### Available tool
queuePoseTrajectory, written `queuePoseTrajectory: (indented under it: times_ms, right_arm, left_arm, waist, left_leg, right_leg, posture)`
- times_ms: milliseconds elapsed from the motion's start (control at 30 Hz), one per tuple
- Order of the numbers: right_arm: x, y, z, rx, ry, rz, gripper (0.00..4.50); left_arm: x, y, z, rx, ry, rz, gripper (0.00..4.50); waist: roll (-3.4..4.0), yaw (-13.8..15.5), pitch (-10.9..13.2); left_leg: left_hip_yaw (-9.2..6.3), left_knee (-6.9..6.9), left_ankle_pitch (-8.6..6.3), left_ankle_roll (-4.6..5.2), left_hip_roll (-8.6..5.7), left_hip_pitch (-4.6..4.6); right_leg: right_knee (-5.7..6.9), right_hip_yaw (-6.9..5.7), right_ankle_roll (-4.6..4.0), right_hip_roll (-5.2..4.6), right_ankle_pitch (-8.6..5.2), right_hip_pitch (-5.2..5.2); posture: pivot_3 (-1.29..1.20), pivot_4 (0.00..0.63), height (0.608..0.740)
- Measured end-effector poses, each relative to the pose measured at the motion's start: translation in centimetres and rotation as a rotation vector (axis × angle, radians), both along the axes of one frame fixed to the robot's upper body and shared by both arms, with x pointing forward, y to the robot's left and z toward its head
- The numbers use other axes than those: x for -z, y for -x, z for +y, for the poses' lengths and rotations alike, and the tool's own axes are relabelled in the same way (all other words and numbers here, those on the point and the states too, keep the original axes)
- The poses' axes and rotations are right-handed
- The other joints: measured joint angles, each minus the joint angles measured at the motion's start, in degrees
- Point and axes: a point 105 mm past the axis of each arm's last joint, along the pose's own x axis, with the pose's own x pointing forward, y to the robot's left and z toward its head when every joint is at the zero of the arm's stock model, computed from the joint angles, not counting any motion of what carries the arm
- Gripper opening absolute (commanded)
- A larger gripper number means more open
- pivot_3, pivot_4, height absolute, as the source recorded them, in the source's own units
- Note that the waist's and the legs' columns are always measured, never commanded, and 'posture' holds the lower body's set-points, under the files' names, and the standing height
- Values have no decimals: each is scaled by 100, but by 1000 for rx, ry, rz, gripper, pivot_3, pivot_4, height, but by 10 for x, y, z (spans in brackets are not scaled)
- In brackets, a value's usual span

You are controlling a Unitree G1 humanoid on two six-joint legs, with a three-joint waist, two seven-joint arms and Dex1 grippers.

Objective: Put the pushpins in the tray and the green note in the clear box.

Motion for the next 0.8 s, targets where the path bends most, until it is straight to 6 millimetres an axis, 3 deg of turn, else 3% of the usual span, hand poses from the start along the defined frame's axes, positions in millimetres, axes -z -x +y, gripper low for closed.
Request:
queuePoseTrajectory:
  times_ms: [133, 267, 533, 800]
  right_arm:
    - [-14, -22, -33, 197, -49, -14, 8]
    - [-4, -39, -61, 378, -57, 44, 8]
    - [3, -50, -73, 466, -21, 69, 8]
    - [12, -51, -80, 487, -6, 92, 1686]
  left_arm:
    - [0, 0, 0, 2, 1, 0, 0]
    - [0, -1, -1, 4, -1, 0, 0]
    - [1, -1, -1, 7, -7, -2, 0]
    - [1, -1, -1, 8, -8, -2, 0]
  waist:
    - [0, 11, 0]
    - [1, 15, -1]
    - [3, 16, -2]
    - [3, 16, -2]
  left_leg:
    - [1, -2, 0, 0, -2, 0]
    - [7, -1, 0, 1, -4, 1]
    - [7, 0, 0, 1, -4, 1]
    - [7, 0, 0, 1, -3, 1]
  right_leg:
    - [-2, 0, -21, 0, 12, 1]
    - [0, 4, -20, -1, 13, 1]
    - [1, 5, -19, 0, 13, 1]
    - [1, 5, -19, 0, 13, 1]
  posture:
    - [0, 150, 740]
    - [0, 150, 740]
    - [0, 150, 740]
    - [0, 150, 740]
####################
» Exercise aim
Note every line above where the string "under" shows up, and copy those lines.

» Task response
queuePoseTrajectory, written `queuePoseTrajectory: (indented under it: times_ms, right_arm, left_arm, waist, left_leg, right_leg, posture)`
- Note that the waist's and the legs' columns are always measured, never commanded, and 'posture' holds the lower body's set-points, under the files' names, and the standing height

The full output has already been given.